- Born: 11 June 1910 Bad Godesberg, Germany
- Died: 9 April 1992 (aged 81) Germany
- Occupations: Writer, historian

= Theodor Schieffer =

German historian

Theodor Schieffer (11 June 1910 in Bad Godesberg – 9 April 1992 in Bad Godesberg) was a German historian. He was professor of medieval history at the University of Mainz, then at the University of Cologne, and since 1952 he was president of the Association for Middle Rhine Church History. He is the author of Winfrid-Bonifatius und die christliche Grundlegung Europas, the authoritative biography of Saint Boniface.

==Biography==
Schieffer studied history, Romance studies, and classical philology in Bonn, Berlin, and Paris. A member of the Katholischer Studentenverein Arminia Bonn, one of Germany's oldest Catholic student societies, he wrote his PhD dissertation under the direction of Wilhelm Levison, Die päpstlichen Legaten in Frankreich vom Vertrage von Meersen (870) bis zum Schisma von 1130 (1934). In 1935 he began to work for the Monumenta Germaniae Historica (MGH), where he edited the Diplomata editions on Lothair I, Lothair II of Lotharingia, Zwentibold, Louis the Child, and the Burgundian kings. In 1936, he published an essay on Alexis de Tocqueville in the Munich-based Catholic periodical Hochland, founded by Carl Muth. The essay, in its discussion of liberty, justice, and law, was a veiled critique of Nazi Germany; in the "remarkable" essay he cites de Tocqueville, "I have always loved liberty; all my thoughts lead me to the conviction that without it there can be no moral or political greatness." During World War II Schieffer worked as archivist in Paris.

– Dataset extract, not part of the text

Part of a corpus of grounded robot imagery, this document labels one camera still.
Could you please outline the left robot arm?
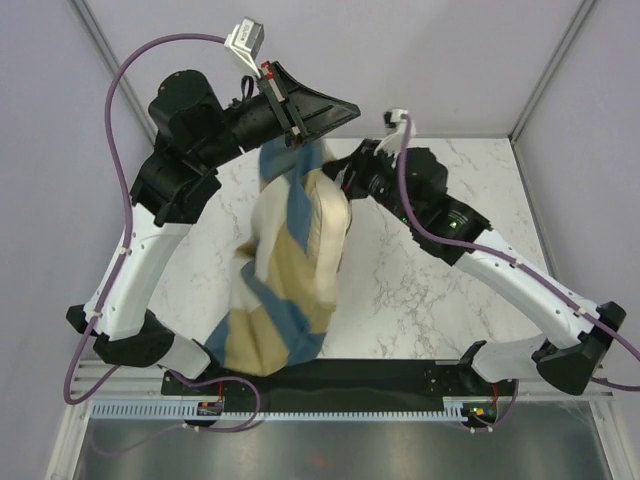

After the war was over, he returned to teaching and in 1946 accepted a position at the University of Mainz, where he became professor in 1951. In 1954 he left for Cologne, where he accepted an endowed chair. In that same year he published his biography of Saint Boniface; Winfrid-Bonifatius und die christliche Grundlegung Europas is still hailed by many as the single best book on Boniface. In 1956 he became a member of the central board for the Monumenta Germaniae Historica in Munich, in 1957 he joined the historical committee of the Bavarian Academy of Sciences and in 1964 likewise for the Rheinisch-Westfällischen Academy of Sciences. He died on 9 April 1992 in his birthplace. His son, Rudolf Schieffer, likewise a historian of the middle ages, was president of the MGH from 1994 to 2012.

==Bibliography==
- Aaij, Michel (2007). "Boniface's Booklife: How the Ragyndrudis Codex Came to be a Vita Bonifatii"
- Emerton, Ephraim (2000). "The Letters of Saint Boniface"
- Grosse, Rolf (2007). "Das Deutsche Historische Institut Paris und seine Gründungsväter: ein personengeschichtlicher Ansatz"
- Kaudelka, Steffen (2003). "Rezeption im Zeitalter der Konfrontation: Französische Geschichtswissenschaft und Geschichte in Deutschland 1920–1940"
- Lutterbach, Hubertus (2004). "Bonifatius—Kommunikator und Global Player"
- Mostert, Marco (1995). "Bonifatius als geschiedvervalser"
- Noble, Thomas F.X. (1995). "Soldiers of Christ: saints and saints lives from late antiquity and the early Middle ages"
- Pape, Matthias (2007). "Das Deutsche Historische Institut Paris und seine Gründungsväter: ein personengeschichtlicher Ansatz"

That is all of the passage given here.